Visto il secondo allenamento di Andreazzoli in Val Stubai, la filosofia è sempre precisa: il pensiero del movimento con il pallone o senza, un movimento che deve essere armonico e veloce. Alessio Semino nel pezzo di ieri ha fatto una fotografia scritta di quello fatto dalla squadra seguito in silenzio dai tifosi sulla tribuna: la concretezza ha travolto tutti in campo e fuori.

Peccato che Andreazzoli abbia deciso di mettersi in proprio solo tre anni fa, fra l’altro vincendo subito un campionato di serie B non scontato. Avrà mutuato qualcosa di Spalletti, ma più di Zeman, tuttavia i suoi principi hanno una sfumatura in più in questo calcio che tutti si sforzano di far apparire diverso e moderno. Il nuovo tecnico del Grifo da l’impressione di fare calcio antico in modo moderno.

Oltre che con il Drone, Andreazzoli in campo fa capire con gesti e modi garbati cosa significa e quanto sono importanti i passaggi, quasi tutti di prima intenzione, fatti in un certo modo senza perdere il tempo di esecuzione, sottolineando anche l’inutilità di tante transizioni della sfera. Tutto ciò verrà ripetuto anche davanti il video e potrebbe interessare in modo costruttivo ai calciatori.

Andreazzoli l’ho conosciuto nel 1986 quando allenava l’Ortonovo, squadra a cavallo tra il confine di Spezia e Massa. Lui in panchina e io con la divisa nera di arbitro. Il Mister nella cavalcata dalla seconda categoria alla promozione spezzina faceva vedere già qualcosa di diverso dalle altre squadre dilettantistiche.

Vedendolo lavorare mi è venuta in mente una lezione tecnica fatta agli allenatori di Spezia dopo la promozione con l’Empoli in Serie A, che riporto integralmente. “L’allenatore lo devi fare per i tuoi calciatori e non per te stesso! Loro questo lo percepiscono ed è lì che incominciano a seguirti.
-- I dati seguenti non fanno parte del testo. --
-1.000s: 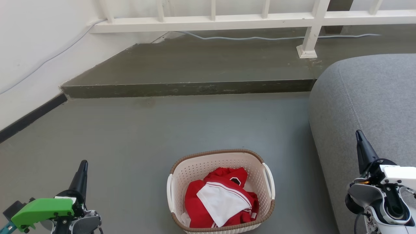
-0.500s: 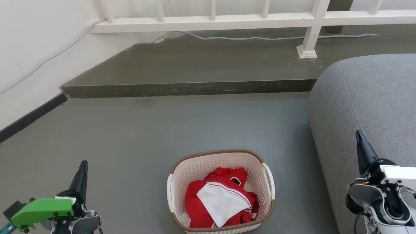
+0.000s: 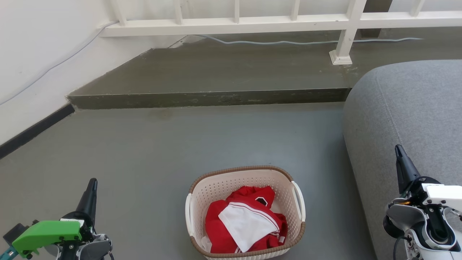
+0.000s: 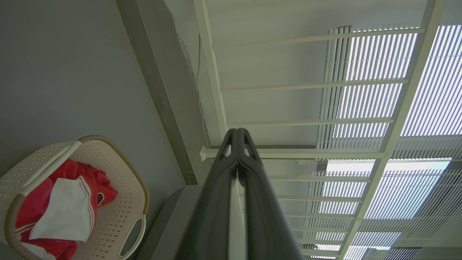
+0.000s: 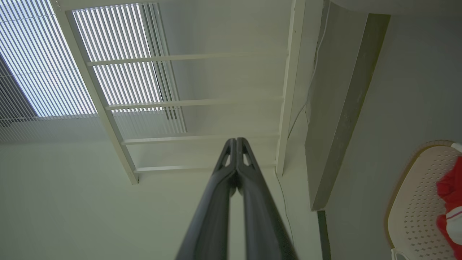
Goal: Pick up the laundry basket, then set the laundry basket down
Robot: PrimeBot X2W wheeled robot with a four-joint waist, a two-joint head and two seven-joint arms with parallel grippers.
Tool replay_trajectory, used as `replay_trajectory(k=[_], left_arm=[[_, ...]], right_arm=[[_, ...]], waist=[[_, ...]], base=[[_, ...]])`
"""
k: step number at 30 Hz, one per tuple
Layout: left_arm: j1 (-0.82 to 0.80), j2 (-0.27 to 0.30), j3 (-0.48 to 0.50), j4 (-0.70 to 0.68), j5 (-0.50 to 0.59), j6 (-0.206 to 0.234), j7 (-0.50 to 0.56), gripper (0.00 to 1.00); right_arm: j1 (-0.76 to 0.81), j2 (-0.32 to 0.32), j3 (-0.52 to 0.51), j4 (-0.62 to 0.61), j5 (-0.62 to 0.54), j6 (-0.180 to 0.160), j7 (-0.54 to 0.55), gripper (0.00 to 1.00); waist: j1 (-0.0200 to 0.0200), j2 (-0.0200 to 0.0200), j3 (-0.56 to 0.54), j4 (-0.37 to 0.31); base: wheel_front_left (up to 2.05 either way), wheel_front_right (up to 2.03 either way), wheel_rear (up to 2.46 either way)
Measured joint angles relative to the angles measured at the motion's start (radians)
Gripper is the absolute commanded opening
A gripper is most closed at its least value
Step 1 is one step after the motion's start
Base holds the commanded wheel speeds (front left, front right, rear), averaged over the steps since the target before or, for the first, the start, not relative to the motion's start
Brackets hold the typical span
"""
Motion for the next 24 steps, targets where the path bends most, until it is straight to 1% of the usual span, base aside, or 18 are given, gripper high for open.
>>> replay_trajectory(k=[24], left_arm=[[0.000,-0.003,0.005,0.002,0.000,0.000,0.000,0.00]], right_arm=[[0.000,0.001,-0.002,0.003,0.000,0.000,0.000,0.00]], waist=[[0.0000,0.0000,0.000,0.000]], base=[[0.00,0.00,0.00]])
Non bisogna proporre troppi schemi e troppe esercitazioni, ma soltanto quelli più importanti che lasciano il segno. Il tempo aiuta nella formazione di una squadra e nell’attuazione dei propri schemi, ma quello che più aiuta sono le idee che uno ha in testa. Non siamo fenomeni, non dobbiamo farli ed è quello che dovremmo fare tutti come allenatori“.

Anche sui rapporti con la Stampa Andreazzoli ha dei principi. A Spezia disse che “a certi livelli la stampa può condizionare. In certe piazze la pressione mediatica è molto forte. Sappiate che proporsi individualmente alla stampa non serve a niente per un allenatore. La proposta di un allenatore è la propria squadra“.

Tutto il virgolettato scritto è stato visto scorrere in questi tre giorni a Neustift guardando lavorare il Mister e i collaboratori. Anche sull’idea del tecnico sulla stampa.

Martedì sera dopo Genoa-Innsbruck non è venuto in conferenza stampa a commentare la gara di allenamento importante. Aveva ragione. Le domande sarebbero state scontate e le risposte anche.

Probabilmente se fosse stato invitato a farla dopo la partita undici contro undici di ieri in famiglia, per modo di dire visti i colpi – anche se non proibiti – ci avrebbe spiegato la differenza di una gara amichevole con squadra di categoria inferiore e anche giovanile (era la squadra B, ndr) e una tra 22 professionisti che dovrebbero giocare prossimamente in serie A.